The 2021 running of the Iditarod starts on March 6th!
This sled dog event is often alleged to retrace the 1925 serum run to Nome, also known as the Great Race of Mercy and The Serum Run, which was a transport of diphtheria antitoxin by dog sled relay across the U.S. territory of Alaska by 20 mushers and about 150 sled dogs across 674 miles (1,085 km) in 5 ½ days, saving the small town of Nome and the surrounding communities from a developing epidemic.
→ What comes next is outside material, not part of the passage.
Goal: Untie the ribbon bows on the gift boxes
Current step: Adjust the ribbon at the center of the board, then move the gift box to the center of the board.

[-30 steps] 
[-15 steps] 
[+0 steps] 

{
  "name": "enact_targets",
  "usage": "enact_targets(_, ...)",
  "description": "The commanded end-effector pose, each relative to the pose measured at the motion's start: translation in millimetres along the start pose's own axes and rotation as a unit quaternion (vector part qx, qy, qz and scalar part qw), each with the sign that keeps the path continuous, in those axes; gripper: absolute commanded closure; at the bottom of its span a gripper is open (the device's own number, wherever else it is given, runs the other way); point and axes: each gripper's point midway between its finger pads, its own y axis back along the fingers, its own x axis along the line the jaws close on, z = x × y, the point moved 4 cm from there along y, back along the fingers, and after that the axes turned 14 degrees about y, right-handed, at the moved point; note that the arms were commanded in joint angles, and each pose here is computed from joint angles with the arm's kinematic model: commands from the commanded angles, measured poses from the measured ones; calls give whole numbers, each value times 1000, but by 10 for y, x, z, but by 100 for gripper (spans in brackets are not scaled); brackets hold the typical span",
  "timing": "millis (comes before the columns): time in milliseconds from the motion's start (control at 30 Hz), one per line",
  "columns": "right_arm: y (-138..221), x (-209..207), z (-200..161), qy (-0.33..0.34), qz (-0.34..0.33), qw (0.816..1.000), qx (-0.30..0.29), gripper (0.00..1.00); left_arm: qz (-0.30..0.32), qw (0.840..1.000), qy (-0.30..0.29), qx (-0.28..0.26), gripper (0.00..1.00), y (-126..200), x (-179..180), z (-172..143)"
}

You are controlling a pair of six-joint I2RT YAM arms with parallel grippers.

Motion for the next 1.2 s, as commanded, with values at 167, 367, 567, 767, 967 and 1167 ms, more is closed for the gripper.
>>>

Although that event is an extremely important event in the history of Alaska, the fact is, the founders of the race did not take the Serum Run into account when creating the race. For Joe Redington, Sr., often remembered as the “Father of the Iditarod” and his two closest founder partners, Tom Johnson and Gleo Huyck. both mushers and teachers, there were two important reasons for the Iditarod Sled Dog Race. He is quoted in Nan Elliot’s book, I’d Swap my Old Skidoo for You, “When I went out to the villages (in the 1950’s) where there were beautiful dogs once, a snow machine was sitting in front of a house and no dogs. It wasn’t good. I didn’t like that I’ve seen snow machines break down and fellows freeze to death out there in the wilderness. But dogs will always keep you warm and they’ll always get you there.” He was determined to bring back the sled dog to Alaska and to get the Iditarod Trail declared as a National Historic Trail. “I wanted to preserve the Iditarod Trail, the old freight and mail trail from Seward to Nome that brought gold out of the interior of Alaska. I also wanted to save the Alaskan husky and the sled dog culture that had always been such an important part of Alaska’s history.”